What’s the big deal? Is the issue gaining an unfair competitive advantage over others who are drug free? Or are steroids a serious health risk and moral dilemma that must be resolved? Most sportswriters I have read over the last several months have not attacked or supported this issue of health. If this truly was a health issue, then why not go after steroids based on the effects to a person’s body they cause. Cigarettes are regulated. Alcohol is regulated. Rules exist for other drugs deemed unsafe. But in the case of steroids, most notably the recent unpleasantness in baseball, the issue seems to center on an unfair advantage on the playing field as opposed to the potential health risks of unregulated growth hormones and other banned substances.

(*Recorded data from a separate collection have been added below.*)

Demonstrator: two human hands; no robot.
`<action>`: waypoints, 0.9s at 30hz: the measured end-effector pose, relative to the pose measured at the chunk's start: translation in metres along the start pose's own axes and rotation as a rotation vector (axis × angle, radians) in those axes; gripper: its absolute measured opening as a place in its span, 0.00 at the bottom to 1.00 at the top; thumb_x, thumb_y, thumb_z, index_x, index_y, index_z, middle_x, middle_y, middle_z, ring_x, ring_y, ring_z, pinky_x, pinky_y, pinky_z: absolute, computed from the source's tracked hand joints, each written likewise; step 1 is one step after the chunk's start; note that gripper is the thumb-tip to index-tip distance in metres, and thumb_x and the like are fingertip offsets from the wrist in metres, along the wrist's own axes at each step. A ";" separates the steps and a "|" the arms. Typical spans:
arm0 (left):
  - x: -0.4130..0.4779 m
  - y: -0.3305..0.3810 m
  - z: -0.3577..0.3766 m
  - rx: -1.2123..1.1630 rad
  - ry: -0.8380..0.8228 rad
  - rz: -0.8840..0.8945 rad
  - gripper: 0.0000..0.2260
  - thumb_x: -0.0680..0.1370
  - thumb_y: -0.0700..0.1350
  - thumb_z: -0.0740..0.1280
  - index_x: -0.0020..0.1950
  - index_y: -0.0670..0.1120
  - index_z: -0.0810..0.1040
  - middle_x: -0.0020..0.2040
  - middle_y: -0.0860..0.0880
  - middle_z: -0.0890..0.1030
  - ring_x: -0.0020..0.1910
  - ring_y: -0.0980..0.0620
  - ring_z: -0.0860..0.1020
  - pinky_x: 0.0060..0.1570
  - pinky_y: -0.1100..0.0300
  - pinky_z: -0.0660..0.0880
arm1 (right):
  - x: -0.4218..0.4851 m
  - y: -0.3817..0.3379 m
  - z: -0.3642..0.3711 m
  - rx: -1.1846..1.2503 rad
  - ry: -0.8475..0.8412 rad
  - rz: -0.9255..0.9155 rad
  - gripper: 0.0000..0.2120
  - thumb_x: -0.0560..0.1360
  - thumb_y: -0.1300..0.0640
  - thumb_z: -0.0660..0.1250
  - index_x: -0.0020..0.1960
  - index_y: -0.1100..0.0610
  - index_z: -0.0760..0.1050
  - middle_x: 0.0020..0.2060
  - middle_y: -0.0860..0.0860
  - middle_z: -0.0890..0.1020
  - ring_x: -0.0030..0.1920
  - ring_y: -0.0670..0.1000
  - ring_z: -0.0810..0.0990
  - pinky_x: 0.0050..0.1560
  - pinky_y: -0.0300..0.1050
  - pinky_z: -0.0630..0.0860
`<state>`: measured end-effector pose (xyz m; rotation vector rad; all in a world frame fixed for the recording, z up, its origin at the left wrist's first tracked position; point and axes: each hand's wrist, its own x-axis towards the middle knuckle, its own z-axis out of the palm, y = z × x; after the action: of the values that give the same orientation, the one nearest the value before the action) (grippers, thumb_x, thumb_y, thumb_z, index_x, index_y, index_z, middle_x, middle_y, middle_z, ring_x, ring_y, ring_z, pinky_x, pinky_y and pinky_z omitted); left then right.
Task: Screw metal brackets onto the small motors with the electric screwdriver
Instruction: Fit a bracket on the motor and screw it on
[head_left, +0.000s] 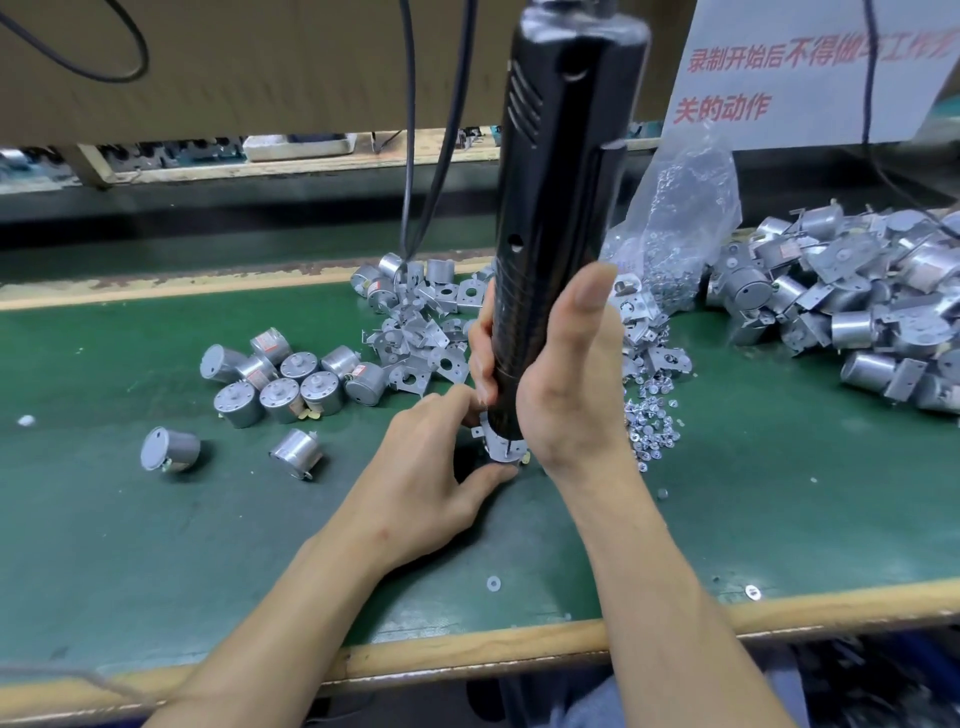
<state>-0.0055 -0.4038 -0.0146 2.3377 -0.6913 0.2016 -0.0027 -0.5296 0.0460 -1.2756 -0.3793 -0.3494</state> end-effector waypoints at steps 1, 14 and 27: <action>0.000 0.000 0.000 0.003 0.004 -0.001 0.16 0.73 0.52 0.75 0.55 0.48 0.74 0.49 0.51 0.80 0.50 0.51 0.78 0.48 0.56 0.73 | -0.001 -0.002 -0.001 0.006 -0.008 0.008 0.42 0.65 0.17 0.53 0.34 0.59 0.71 0.25 0.51 0.73 0.23 0.52 0.71 0.26 0.47 0.67; 0.004 0.004 0.006 -0.029 0.121 0.002 0.18 0.72 0.49 0.76 0.59 0.52 0.75 0.44 0.72 0.75 0.42 0.70 0.72 0.42 0.75 0.64 | 0.007 -0.035 -0.053 -0.065 0.063 0.018 0.33 0.63 0.23 0.50 0.37 0.51 0.75 0.27 0.51 0.74 0.25 0.53 0.71 0.27 0.44 0.69; 0.005 0.004 0.010 0.066 0.027 -0.023 0.19 0.73 0.52 0.75 0.61 0.53 0.75 0.49 0.60 0.78 0.49 0.65 0.74 0.48 0.76 0.65 | -0.010 -0.026 -0.088 -0.046 0.036 0.119 0.35 0.61 0.18 0.52 0.36 0.49 0.75 0.26 0.51 0.72 0.24 0.51 0.69 0.28 0.43 0.69</action>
<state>-0.0039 -0.4146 -0.0188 2.4002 -0.6531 0.2478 -0.0165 -0.6207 0.0414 -1.3291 -0.2645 -0.2815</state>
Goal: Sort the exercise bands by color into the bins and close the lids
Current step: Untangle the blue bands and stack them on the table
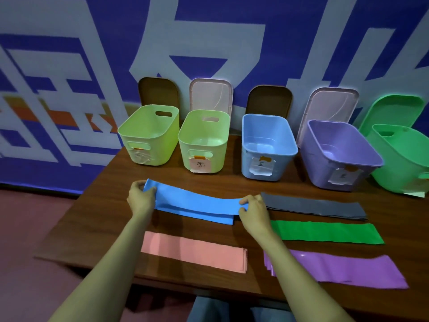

What’s silly about this argument is that steroids and steroids alone are being looked at as the sole source of gaining an unfair competitive advantage. Even sillier is that when you isolate steroids as a cause, you dismiss all other factors that allow players to shatter records from year to year: hard work, talent, genetics, technology in equipment, physical training, medical advances related to injuries, nutritional supplementation, etc. If the critics of steroid abuse were really concerned about records being broken by those that ingest and shoot banned substances, then let’s truly make the playing field even. Let’s get back to the early days of baseball when these records were set. Let Giambi, Canseco, Bell, and Bonds play baseball like the great players of the past. Give them bats that weigh as much as small children. Give them shoes and uniforms that hamper speed. Let them eat what they want. Eliminate nutritional supplements. Let them travel by train from city to city. Take away the technology of sports medicine. Once these other ‘factors’ are eliminated, let’s see if the players of today can match and or exceed the feats of the baseball Gods that came before them. Does anyone think that the athletes of today could break the Babe’s record of single season home runs (Roger Maris notwithstanding), or the pitching stats of Cy Young if everything including steroids were eliminated. Does anyone really think the stands of major league stadiums would be filled if records were set at levels of the 1950s and 1960s in the year 2005? Serious doubt must ensue.

I say let’s regulate steroids like we regulate other substances. Set standards of consumption including age restrictions for younger athletes. Monitor steroid use. Punish those that break the rules and lay out punitive measures for repeat offenders and their managers. After all, aren’t those that play sports at a professional level there to entertain and to make the owners of those organizations money in the process?

Juice-up boys of summer and play ball!

Comments:
Not a bad point. The only things is, shouldn't people have a right to determine for themselves if they want to risk their health? If that is the case, then steroid use in baseball should not be regulated passed the point of drug tests for information purposes. In that way, you can use steroids, but all of the fans will know.
 
Good point...I think all sports need a huge dose of coming clean. Call it 'Andro-Amnesty'. Once that happens, we can all get back to focusing on more weighty moral dilemmas.
 
Carlin had it right. Let the players do whatever they want, but add the little things that level the playing field for everyone. Suggestions:
- Landmines in the outfield,
- fire on the basepaths
- the possibility of the exploding ball
- leg irons to neutralize the really speedy players (but they often do that to themselves)
 
Hilarious...thanks for the post. Love the idea about exploding balls. What I would do is give one exploding ball to each team that each can use at any time that the other team does not know about. What about releasing a tiger in the outfield? AA Guns for the infield and if the ball does not get out of the infield, you get to sacrifice the batter. The possibilities are endless.